Post by Caoimhghín »

For instance, is it off-topic, but this is my OP, so I figure it applies.

I went to a very old-school babysitter. She hit us. She disciplined us. It was ultimately good IMO but it was abuse. Most people where I grew up were abused as a child, me included. Families hit each other in the country, its a thing. My dad hit me. My mom hit me. I hit my sister. She hit her brother.

My babysitter hit me, my babysitter hit Luke Suttcliff. My father hit me, his father hit Luke Suttcliff. Luke Suttcliff grew into a teenager much like me. He hit me. He teased me. He made my life a hell as a young child.

But I took my revenge. Years later, I fabricated a story to my mother and school. I said he hit me. I said he bullied me on the playground. None of that happened. This was revenge, pure and simple. Long after the fact. I keep grudges.
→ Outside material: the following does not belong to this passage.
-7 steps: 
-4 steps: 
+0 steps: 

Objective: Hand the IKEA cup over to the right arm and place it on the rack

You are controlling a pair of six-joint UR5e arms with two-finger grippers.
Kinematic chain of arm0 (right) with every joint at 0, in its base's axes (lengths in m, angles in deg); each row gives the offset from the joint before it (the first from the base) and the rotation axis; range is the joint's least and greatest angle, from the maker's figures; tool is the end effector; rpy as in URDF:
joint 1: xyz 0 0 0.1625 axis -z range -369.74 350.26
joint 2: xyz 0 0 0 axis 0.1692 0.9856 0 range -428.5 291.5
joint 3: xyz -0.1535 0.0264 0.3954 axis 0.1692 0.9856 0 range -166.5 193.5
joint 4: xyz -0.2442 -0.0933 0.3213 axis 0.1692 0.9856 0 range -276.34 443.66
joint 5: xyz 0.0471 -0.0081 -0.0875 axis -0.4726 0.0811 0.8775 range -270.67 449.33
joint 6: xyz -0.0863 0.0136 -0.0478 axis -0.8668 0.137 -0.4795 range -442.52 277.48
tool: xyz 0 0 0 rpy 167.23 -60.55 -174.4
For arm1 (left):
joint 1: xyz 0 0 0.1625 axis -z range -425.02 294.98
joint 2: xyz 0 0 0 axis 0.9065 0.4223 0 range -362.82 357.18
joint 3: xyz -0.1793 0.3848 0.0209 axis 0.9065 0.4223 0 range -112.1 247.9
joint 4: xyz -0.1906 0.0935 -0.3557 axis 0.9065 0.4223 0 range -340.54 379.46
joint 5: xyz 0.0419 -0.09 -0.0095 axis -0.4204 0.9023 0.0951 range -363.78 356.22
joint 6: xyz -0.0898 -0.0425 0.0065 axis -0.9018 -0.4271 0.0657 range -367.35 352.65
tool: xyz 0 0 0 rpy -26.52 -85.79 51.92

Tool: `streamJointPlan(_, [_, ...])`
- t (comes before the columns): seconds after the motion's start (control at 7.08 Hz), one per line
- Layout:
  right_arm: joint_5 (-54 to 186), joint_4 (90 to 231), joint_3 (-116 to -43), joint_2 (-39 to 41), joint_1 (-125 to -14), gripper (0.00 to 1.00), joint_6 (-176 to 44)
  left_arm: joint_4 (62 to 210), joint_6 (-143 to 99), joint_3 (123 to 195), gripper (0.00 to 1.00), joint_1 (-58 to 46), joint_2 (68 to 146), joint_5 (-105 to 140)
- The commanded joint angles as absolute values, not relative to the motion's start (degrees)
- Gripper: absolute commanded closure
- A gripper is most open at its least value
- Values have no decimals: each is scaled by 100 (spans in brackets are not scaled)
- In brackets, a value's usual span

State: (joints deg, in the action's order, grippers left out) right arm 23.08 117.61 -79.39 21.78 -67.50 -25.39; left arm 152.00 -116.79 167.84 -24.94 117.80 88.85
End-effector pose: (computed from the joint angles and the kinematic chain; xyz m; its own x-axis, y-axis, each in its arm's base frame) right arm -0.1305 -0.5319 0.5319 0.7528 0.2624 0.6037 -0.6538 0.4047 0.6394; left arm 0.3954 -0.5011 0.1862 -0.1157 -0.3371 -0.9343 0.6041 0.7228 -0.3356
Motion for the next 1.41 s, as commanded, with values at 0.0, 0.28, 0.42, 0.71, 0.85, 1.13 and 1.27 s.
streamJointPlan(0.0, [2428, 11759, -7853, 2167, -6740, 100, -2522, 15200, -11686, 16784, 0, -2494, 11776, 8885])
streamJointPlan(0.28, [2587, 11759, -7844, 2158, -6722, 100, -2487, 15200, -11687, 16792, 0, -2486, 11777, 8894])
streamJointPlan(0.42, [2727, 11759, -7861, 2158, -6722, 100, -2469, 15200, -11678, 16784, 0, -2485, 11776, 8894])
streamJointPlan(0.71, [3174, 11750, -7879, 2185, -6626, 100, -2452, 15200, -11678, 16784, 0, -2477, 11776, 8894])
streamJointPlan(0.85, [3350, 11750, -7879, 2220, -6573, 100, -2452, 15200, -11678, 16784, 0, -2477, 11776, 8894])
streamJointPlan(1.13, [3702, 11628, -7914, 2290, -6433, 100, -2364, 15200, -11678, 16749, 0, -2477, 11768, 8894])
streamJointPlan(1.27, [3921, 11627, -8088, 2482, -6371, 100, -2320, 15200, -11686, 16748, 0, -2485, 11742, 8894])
I got him suspended. I got him expelled. I sent him to jail. All as a child. He did not deserve that.
Last edited by Caoimhghín on Tue Dec 05, 2017 4:52 am, edited 3 times in total.
Then, the monks uttered this gāthā:

These bodies are like foam.
Them being frail, who can rejoice in them?
The Buddha attained the vajra-body.
Still, it becomes inconstant and ruined.
The many Buddhas are vajra-entities.
All are also subject to inconstancy.
Quickly ended, like melting snow --
how could things be different?

The Buddha passed into parinirvāṇa afterward.